Because of our fanatical attention to being a wine promoter, wine is about 75 percent of all of our beverage sales in terms of a mix, which is very rare – certainly for any entertainment venue.

Is there consistency among the various City Winery locations?

We’re in six cities now and adding our seventh next year. One might think there would be a different customer profile in Atlanta or Nashville. In reality, we see there is a sophisticated cosmopolitan customer who lives in these major urban locations and who shares an overlapping interest in the buzz around Rose or the intricacies of Pinot Noir.

There is some consistency to the environments we have created through our material choices and our design, such as how one walks past the barrels.

Has it been difficult to find the talent you need and are you offering career opportunities for your employees?

We are trying to build careers. There is no question that in the service industry, we traditionally have a lot of turnover, especially in New York. We often hear the old story of the starving artist who is waiting tables until their break - all of that is true.

We’re obsessed with trying to develop a career path even though we acknowledge that most people are not going to be in this for their careers. We want to at least be able to give them the tools that would allow them to and, hopefully, they will stay with us longer. We want to have the longest retention possible.

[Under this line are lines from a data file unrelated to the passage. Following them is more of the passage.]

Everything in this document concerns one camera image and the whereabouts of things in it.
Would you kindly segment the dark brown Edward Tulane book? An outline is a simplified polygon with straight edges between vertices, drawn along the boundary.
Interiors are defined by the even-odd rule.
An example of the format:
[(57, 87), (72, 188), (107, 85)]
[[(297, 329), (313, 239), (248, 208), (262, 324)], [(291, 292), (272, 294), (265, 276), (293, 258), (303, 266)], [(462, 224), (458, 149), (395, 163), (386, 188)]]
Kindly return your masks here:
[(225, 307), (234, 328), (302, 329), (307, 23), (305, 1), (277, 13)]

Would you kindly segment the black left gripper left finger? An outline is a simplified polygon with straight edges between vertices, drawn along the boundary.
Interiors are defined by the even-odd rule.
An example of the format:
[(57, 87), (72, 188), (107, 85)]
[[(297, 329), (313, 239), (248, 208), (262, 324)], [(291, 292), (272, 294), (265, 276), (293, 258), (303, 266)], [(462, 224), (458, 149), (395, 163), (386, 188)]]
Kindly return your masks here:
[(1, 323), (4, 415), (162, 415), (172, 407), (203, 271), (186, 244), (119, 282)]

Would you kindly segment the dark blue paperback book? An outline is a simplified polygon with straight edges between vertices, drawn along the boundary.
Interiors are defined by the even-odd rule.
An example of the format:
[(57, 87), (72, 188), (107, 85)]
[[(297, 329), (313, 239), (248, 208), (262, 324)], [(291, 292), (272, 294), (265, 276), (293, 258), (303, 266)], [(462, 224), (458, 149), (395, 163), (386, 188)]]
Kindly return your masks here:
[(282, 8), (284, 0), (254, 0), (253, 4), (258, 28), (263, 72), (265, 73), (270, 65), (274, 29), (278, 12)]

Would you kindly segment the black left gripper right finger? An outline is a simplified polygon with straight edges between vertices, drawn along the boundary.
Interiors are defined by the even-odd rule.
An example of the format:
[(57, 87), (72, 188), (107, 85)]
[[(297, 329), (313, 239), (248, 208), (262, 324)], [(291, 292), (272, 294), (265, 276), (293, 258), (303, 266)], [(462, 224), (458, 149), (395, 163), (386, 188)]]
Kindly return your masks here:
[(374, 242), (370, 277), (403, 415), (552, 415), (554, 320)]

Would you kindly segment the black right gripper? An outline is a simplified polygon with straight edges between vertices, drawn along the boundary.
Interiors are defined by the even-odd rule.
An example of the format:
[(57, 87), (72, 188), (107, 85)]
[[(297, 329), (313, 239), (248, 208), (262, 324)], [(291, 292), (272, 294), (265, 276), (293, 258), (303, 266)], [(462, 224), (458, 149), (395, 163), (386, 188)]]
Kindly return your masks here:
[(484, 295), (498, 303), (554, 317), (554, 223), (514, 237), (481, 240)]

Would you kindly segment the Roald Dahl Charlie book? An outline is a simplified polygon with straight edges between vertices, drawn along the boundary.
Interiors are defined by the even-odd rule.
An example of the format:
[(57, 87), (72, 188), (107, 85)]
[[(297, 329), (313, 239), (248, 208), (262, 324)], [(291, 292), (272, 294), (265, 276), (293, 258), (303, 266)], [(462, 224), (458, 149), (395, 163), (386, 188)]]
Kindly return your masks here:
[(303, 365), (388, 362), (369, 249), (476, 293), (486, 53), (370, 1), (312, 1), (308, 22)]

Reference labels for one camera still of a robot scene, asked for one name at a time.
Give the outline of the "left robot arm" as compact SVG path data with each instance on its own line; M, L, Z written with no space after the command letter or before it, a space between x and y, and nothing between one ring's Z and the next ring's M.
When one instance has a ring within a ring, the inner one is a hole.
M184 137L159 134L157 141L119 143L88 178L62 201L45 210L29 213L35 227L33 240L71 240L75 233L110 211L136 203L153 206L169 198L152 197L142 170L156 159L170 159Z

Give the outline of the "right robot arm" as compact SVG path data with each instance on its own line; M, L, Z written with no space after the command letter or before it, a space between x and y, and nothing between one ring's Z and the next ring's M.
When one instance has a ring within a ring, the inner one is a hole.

When someone is hired, from day one, they’re given a copy of Danny Meyer’s book Setting the Table on enlightened hospitality. I’m up to around 2,000 copies that I’ve purchased. I believe his approach to hospitality is something we live by and aspire to, and it is very much a part of our corporate DNA.

We also feel like we have two legs up on a typical restaurant or hospitality venue in that there is a lot of overlap between the culinary world and those in the music world.